| U.S. Circuit Court for the District of Southern New York | Jan 2, 1903

LACOMBE, Circuit Judge.

A large part of the affidavits and of the argument seems to be directed to a rediscussion of the questions passed upon at final hearing, which need not now be re-examined. The decree forbade infringement of the patent, with the proviso that it was “not intended to restrain the use of defendant’s device, apparatus or aeolipyle, when placed at the smoke-collar of a furnace or stove or within six inches therefrom.” Judge Coxe interpreted this clause as meaning — it seems not susceptible of any other interpretation — that “if defendant uses the aeolipyle at the smoke-collar of a stove or furnace or within six inches of such collar it does not infringe; if, on the other hand, it uses the aeolipyle at a greater distance than this, it does infringe.”

The only questions here presented are: What is the aeolipyle? What is the smoke-collar? Within what distance of each other are they placed?

Dealing only with the concrete case now presented, the solution of the problem is simple; but the expressions of opinion on this mo*138tion are to be read as confined only to the concrete case now under discussion.

The aeolipyle is a complete structure adapted to be inserted in a smoke-pipe or at the lower end of a smoke-pipe. The shell or jacket in which the perforated damper works is part of the apparatus. This statement does not import that the shell may be elongated arbitrarily on the combustion side. In the devices as made up and sold before suit was brought, the shell extended in that direction inches— not an unreasonable amount to secure their affixing and allow free play to the perforated damper — and no change has been made in that length. The Zucker installment complained of does not exceed that limit.

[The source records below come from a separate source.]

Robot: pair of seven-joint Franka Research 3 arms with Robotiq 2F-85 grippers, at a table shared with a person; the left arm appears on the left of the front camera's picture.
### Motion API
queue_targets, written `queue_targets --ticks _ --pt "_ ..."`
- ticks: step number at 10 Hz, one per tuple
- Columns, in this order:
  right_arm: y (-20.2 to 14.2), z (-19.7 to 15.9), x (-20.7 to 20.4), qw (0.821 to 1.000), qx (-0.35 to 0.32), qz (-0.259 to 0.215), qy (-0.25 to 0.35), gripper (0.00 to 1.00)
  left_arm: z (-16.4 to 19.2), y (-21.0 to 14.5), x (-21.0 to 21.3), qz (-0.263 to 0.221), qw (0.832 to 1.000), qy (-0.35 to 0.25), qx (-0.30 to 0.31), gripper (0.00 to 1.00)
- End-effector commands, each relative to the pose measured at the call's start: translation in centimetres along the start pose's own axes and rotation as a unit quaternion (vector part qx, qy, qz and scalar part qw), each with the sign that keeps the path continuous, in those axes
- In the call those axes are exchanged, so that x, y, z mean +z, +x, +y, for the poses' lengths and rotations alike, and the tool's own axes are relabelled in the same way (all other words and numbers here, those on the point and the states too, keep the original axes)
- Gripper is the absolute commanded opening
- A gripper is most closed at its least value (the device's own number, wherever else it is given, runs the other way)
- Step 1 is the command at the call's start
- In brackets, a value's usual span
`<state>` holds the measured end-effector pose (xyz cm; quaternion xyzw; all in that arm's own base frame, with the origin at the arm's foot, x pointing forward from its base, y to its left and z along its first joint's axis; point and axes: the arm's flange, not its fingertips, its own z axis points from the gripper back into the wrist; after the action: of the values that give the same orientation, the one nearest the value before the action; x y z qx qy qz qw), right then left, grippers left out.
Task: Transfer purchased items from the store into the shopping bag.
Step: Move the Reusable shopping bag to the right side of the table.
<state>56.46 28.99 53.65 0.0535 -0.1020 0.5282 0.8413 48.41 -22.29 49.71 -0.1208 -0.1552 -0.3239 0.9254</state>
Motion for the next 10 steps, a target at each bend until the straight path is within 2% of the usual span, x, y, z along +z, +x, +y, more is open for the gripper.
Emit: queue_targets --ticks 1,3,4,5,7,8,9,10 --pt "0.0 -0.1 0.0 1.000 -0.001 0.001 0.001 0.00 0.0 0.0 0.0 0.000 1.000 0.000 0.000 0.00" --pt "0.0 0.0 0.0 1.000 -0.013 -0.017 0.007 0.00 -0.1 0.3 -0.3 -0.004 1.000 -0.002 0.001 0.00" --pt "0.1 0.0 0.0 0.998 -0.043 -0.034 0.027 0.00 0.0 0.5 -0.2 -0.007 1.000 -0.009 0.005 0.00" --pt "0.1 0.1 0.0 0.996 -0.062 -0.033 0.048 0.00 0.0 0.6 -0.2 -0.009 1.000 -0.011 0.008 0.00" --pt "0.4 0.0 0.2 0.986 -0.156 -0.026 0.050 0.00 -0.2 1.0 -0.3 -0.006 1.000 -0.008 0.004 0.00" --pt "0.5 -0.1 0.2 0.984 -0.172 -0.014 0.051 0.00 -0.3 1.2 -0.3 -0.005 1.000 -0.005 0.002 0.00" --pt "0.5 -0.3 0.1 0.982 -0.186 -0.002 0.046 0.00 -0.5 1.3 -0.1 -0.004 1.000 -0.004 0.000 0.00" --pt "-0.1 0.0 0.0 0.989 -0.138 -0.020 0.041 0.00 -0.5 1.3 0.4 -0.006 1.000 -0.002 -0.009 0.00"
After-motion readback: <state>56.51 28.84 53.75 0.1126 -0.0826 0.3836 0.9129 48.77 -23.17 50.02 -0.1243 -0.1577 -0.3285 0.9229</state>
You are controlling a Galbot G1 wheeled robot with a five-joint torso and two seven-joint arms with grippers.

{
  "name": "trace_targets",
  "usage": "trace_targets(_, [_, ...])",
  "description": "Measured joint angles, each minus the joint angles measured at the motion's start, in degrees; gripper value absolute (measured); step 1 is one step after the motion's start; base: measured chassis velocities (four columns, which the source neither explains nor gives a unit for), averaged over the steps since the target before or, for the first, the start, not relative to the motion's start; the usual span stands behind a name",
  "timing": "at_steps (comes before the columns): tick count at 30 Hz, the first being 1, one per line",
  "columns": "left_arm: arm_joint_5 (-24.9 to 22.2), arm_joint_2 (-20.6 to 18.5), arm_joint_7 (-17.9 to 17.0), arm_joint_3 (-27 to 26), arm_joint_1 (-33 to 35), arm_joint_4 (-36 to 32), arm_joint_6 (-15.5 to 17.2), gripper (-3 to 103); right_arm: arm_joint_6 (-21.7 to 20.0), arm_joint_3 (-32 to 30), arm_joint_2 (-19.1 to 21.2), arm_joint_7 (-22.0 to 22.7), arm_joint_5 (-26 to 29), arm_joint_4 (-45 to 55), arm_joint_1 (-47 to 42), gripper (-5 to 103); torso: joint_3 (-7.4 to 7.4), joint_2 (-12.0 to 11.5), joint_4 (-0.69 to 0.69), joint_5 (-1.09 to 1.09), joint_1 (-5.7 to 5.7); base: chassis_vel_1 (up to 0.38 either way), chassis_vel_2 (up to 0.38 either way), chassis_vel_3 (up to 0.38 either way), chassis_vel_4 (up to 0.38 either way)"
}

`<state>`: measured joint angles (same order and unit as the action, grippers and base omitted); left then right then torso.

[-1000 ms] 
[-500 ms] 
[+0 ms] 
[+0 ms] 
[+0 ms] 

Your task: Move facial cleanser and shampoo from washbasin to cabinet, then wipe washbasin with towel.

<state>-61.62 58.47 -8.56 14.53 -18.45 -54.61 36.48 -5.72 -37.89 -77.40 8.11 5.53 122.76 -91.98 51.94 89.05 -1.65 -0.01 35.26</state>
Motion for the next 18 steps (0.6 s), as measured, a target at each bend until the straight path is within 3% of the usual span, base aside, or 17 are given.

The smoke-collar of a furnace, for the purposes of this motion, may be taken to be located at the place where the products of combustion have ceased to do work as useful heat producers, and are passing forth as waste products to be eliminated. Complications of the problem resulting from structural details of brickwork, etc., are out of this concrete case, for here that line of demarkation is readily accessible and easily located. The complainant does not claim that such line, in this case, lies any nearer the combustion chamber than the shell of the boiler. In making this statement the court has not overlooked the argument of complainant that the aeolipyle must, if it would escape infringement in the case of a furnace, be located much nearer the combustion chamber; but when the court held that infringement could not be predicated of the device when placed on the smoke-collar of a furnace, with long and tortuous radiating flues between it and such chamber, that point was eliminated from the problem now before us. The place where the products of combustion pass out from their field of useful activity to the conduit which discharges them is a hole. Through that hole in the structure complained of there projects a short section of pipe, fastened to the shell which encases the structure in which heat is generated by combustion and accomplishes its work. This short stub of pipe — it is six inches long —was not devised with any regard to the patent nor with any intent to evade the injunction. Manifestly, it is a collar — much more of a collar than the hole is — adapted to have a pipe applied to it, and seems fairly to be such a smoke-collar as the court had in mind. To what extent such a stub would have to be elongated in order to escape classification as “collar” we need not now inquire, no such question is presented in this case.

Upon motion to punish for contempt, doubtful questions are not to be resolved against the respondent, and, when it appears that the distance from the furthest end of the collar to the nearest end of the aeolipyle is not greater than the six inches allowed by the injunction, such motion should be denied.